***** Data extract *****

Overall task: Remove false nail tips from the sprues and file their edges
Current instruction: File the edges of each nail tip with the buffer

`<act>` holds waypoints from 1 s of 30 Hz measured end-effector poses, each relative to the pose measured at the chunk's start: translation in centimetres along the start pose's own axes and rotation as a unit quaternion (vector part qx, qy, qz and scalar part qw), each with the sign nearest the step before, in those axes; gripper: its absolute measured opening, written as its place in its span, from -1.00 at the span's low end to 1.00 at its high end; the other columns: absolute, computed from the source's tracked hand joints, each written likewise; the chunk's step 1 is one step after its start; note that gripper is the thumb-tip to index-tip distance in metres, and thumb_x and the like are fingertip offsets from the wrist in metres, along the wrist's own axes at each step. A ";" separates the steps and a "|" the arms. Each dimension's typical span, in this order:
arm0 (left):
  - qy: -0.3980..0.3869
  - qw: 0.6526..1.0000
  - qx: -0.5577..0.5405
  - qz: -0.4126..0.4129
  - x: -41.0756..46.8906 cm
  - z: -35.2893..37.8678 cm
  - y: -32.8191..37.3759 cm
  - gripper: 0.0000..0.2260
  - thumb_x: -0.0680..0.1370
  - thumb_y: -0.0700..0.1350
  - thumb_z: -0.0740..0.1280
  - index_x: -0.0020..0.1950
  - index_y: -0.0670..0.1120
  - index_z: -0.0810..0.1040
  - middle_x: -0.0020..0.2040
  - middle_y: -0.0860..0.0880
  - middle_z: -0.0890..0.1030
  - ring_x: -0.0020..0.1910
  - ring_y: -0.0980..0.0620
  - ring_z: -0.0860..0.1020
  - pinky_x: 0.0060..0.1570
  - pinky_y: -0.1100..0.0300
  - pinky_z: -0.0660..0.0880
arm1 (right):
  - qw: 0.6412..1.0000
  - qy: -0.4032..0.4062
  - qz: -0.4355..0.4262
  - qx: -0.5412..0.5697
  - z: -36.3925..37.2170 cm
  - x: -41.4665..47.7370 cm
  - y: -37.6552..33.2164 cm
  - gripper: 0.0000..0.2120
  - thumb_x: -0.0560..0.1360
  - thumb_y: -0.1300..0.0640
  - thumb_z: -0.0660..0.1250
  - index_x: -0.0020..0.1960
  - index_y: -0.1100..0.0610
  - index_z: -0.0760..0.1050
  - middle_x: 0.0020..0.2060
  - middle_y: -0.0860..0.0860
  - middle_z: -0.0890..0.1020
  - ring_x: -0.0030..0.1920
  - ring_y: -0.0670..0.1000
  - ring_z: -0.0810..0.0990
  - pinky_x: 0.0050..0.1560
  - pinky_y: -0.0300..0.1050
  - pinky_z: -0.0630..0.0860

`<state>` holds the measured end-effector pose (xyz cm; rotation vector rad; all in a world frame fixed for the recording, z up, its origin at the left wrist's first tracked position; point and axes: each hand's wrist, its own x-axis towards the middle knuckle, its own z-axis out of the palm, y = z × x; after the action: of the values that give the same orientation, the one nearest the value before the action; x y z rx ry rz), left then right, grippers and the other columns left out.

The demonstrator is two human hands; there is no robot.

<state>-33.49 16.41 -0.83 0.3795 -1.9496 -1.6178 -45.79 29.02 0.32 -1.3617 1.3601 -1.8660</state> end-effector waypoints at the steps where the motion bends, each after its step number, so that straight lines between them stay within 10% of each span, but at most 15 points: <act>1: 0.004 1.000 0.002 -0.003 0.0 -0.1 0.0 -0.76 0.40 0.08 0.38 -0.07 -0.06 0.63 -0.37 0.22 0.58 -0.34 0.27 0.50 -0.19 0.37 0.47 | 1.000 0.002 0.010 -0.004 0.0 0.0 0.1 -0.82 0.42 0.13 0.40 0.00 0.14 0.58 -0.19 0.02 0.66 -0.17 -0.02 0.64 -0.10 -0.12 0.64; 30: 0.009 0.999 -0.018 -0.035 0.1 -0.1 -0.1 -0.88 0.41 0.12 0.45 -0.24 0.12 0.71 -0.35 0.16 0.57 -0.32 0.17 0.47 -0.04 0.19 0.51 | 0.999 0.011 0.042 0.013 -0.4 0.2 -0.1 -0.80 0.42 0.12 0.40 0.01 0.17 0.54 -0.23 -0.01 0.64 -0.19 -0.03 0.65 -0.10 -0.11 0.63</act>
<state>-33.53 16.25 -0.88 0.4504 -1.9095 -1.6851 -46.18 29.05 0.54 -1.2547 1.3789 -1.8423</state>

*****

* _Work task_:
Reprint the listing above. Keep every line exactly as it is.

* _Result of this exercise_:
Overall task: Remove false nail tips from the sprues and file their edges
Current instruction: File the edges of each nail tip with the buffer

`<act>` holds waypoints from 1 s of 30 Hz measured end-effector poses, each relative to the pose measured at the chunk's start: translation in centimetres along the start pose's own axes and rotation as a unit quaternion (vector part qx, qy, qz and scalar part qw), each with the sign nearest the step before, in those axes; gripper: its absolute measured opening, written as its place in its span, from -1.00 at the span's low end to 1.00 at its high end; the other columns: absolute, computed from the source's tracked hand joints, each written likewise; the chunk's step 1 is one step after its start; note that gripper is the thumb-tip to index-tip distance in metres, and thumb_x and the like are fingertip offsets from the wrist in metres, along the wrist's own axes at each step. A ";" separates the steps and a "|" the arms. Each dimension's typical span, in this order:
arm0 (left):
  - qy: -0.3980..0.3869
  - qw: 0.6526..1.0000
  - qx: -0.5577..0.5405
  - qz: -0.4126..0.4129
  - x: -41.0756..46.8906 cm
  - z: -35.2893..37.8678 cm
  - y: -32.8191..37.3759 cm
  - gripper: 0.0000..0.2260
  - thumb_x: -0.0680..0.1370
  - thumb_y: -0.0700..0.1350
  - thumb_z: -0.0740..0.1280
  - index_x: -0.0020..0.1950
  - index_y: -0.0670..0.1120
  - index_z: -0.0810..0.1040
  - middle_x: -0.0020..0.2040
  - middle_y: -0.0860..0.0880
  - middle_z: -0.0890..0.1030
  - ring_x: -0.0020..0.1910
  - ring_y: -0.0980..0.0620
  - ring_z: -0.0860..0.1020
  - pinky_x: 0.0060..0.1570
  - pinky_y: -0.1100..0.0300
  - pinky_z: -0.0660..0.0880
arm1 (right):
  - qw: 0.6412..1.0000
  - qy: -0.4032..0.4062
  - qz: -0.4355..0.4262
  - qx: -0.5412..0.5697
  - z: -36.3925..37.2170 cm
  - x: -41.4665..47.7370 cm
  - y: -37.6552..33.2164 cm
  - gripper: 0.0000..0.2120
  - thumb_x: -0.0560..0.1360
  - thumb_y: -0.1300..0.0640
  - thumb_z: -0.0660..0.1250
  - index_x: -0.0020..0.1960
  - index_y: -0.1100..0.0610
  - index_z: -0.0760..0.1050
  - middle_x: 0.0020..0.2060
  - middle_y: -0.0860..0.0860
  - middle_z: -0.0890..0.1020
  - ring_x: -0.0030..0.1920
  - ring_y: -0.0670..0.1000
  - ring_z: -0.0810..0.0990
  - pinky_x: 0.0050..0.1560
  - pinky_y: -0.0300..0.1050
  - pinky_z: -0.0630..0.0860

`<state>` holds the measured end-effector pose (xyz cm; rotation vector rad; all in a world frame fixed for the recording, z up, its origin at the left wrist's first tracked position; point and axes: each hand's wrist, its own x-axis towards the middle knuckle, its own z-axis out of the palm, y = z × x; after the action: of the values that give the same orientation, the one nearest the value before the action; x y z rx ry rz), left then right, grippers and the other columns left out.

The demonstrator is two human hands; there is no robot.

<state>-33.49 16.41 -0.83 0.3795 -1.9496 -1.6178 -45.79 29.02 0.32 -1.3617 1.3601 -1.8660</state> end-effector waypoints at the steps where the motion bends, each after its step number, so that straight lines between them stay within 10% of each span, but at most 15 points: <act>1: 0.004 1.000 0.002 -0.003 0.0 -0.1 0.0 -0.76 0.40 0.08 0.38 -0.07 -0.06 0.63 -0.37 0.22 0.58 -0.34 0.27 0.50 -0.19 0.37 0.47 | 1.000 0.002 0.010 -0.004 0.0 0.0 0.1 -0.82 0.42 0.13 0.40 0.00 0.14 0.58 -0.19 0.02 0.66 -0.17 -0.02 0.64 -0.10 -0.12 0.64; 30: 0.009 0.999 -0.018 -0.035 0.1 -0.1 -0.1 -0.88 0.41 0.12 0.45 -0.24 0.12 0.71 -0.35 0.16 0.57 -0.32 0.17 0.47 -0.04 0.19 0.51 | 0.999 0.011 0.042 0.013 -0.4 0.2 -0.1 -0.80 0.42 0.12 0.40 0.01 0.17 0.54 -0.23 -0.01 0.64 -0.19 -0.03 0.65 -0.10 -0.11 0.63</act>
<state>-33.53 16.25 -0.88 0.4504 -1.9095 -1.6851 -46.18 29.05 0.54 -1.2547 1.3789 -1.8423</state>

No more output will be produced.